Il 22 marzo di ogni anno, dal 1993, si celebra la Giornata mondiale dedicata all’acqua, elemento essenziale alla base di tutte le forme di vita. Infatti, l’acqua è un bene prezioso da cui dipendono la salute pubblica, l’alimentazione, l’energia, l’economia produttiva e l’integrità dell’ambiente. L’accesso all’acqua è un diritto umano. Tuttavia, non è una risorsa infinita né equamente accessibile a tutti. Ad oggi, ancora 2,2 miliardi di persone vivono in mancanza di servizi di acqua potabile gestiti in modo sicuro, il che ha impatti sociali devastanti. Inoltre, metà della popolazione globale vive in condizioni sistematiche di grave scarsità d’acqua (IPCC, 2022) e i disastri idrici, in aumento negli ultimi anni, sono la causa del 70% dei decessi legati alle catastrofi naturali (World Bank, 2023). Il World Water Day ha lo scopo di sensibilizzare le istituzioni internazionali e l’opinione pubblica a intraprendere iniziative volte ad affrontare la crisi idrica globale a cui stiamo assistendo e a contrastare i problemi legati all’acqua, relativi non solo alla sua scarsità, ma anche allo spreco, all’inquinamento e agli effetti provocati dagli impatti del cambiamento climatico, come i fenomeni meteorologici imprevedibili. Uno degli obiettivi principali della Giornata mondiale dell’acqua è sostenere il raggiungimento dell’Obiettivo di sviluppo sostenibile numero 6: acqua e servizi igienici per tutti entro il 2030.
Cosa può fare il cittadino
Sensibilizzare a un utilizzo consapevole dell’acqua è fondamentale. Gli italiani sono tra i primi consumatori di acqua ad uso domestico in Europa. In media, si consumano circa 230 litri di acqua pro-capite ogni giorno e che spesso si tratta di consumi superflui. Basterebbero piccoli accorgimenti nelle nostre azioni quotidiane per ridurre notevolmente gli sprechi di acqua, come, ad esempio, impiegare meno tempo sotto doccia, chiudere il rubinetto mentre ci si lava i denti, usare lavatrice e lavastoviglie a pieno carico, evitare di annaffiare piante e giardino nelle ore più calde del giorno e così via.
Sostenibilità idrica nel settore alimentare
L’acqua utilizzata nella produzione alimentare è di gran lunga superiore a quella utilizzata in qualunque altra attività industriale.
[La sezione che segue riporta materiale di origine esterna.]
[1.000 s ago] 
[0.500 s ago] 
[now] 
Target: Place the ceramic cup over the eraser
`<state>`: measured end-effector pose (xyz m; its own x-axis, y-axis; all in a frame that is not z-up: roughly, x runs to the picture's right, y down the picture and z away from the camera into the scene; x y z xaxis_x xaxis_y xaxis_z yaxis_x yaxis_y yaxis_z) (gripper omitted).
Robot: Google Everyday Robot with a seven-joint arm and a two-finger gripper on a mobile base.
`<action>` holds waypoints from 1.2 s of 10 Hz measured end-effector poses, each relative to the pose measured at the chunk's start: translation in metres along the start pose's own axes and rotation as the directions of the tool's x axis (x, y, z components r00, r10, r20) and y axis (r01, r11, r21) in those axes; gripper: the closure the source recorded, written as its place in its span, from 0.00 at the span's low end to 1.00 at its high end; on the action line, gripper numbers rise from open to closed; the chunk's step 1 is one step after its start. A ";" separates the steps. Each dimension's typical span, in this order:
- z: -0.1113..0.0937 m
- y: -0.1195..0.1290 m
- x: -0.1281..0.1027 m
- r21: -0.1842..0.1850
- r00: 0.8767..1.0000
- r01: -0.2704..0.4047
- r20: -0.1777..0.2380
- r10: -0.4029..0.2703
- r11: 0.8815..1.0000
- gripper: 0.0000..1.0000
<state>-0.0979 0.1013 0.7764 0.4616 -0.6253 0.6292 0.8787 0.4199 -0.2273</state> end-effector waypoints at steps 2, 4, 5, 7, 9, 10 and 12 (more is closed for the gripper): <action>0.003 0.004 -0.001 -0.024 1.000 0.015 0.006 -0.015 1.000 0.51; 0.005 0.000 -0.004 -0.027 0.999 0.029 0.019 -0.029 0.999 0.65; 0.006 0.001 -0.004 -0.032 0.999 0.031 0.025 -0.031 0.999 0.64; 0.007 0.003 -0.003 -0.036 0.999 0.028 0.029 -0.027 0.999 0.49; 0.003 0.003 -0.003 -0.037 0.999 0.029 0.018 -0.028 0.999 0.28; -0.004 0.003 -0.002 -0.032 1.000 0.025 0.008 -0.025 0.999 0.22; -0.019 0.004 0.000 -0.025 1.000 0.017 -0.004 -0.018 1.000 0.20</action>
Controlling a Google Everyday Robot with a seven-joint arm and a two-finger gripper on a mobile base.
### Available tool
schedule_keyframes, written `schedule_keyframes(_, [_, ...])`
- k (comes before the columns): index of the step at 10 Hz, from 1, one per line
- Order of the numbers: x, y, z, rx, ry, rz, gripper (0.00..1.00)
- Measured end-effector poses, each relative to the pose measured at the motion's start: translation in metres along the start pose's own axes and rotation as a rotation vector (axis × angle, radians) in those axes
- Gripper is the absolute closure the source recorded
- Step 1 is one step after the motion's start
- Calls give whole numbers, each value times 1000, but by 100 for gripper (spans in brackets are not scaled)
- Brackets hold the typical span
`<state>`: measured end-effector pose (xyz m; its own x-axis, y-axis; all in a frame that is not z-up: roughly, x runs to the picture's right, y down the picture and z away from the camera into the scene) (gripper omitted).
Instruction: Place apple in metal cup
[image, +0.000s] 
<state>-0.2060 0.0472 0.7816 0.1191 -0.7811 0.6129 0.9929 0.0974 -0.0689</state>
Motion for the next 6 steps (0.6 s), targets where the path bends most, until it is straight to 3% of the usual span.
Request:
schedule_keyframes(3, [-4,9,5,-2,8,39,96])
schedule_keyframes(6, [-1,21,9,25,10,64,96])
La filiera alimentare è responsabile di circa il 65% di utilizzo di acqua dolce e, quindi, rappresenta una delle principali fonti di stress idrico. In questo settore, i consumi e gli sprechi di acqua sono talmente elevati da richiedere cambiamenti strutturali necessari per rendere il sistema più sostenibile. L’efficientamento del sistema idrico in campo agricolo e nei processi produttivi, così come l’evoluzione delle abitudini alimentari, sono alla base di iniziative di cambiamento. Per inquadrare la situazione, è possibile misurare l’impatto idrico della filiera alimentare utilizzando come riferimento l’impronta idrica (water footprint) di ciascun prodotto, ovvero l’acqua utilizzata in tutta la filiera e in tutti i passaggi produttivi, dalla coltivazione al consumo. Ad esempio, si stima che per produrre un chilo di carne di manzo bovino vengano utilizzati 15.000 litri di acqua, mentre per un chilo di cereali mediamente ne servono 1.000. Conoscere l’impronta idrica di ciò che consumiamo apre un’importante riflessione sulle scelte alimentari e di consumo di ciascun cittadino e sulla necessità di porre una maggiore attenzione alla gestione delle risorse.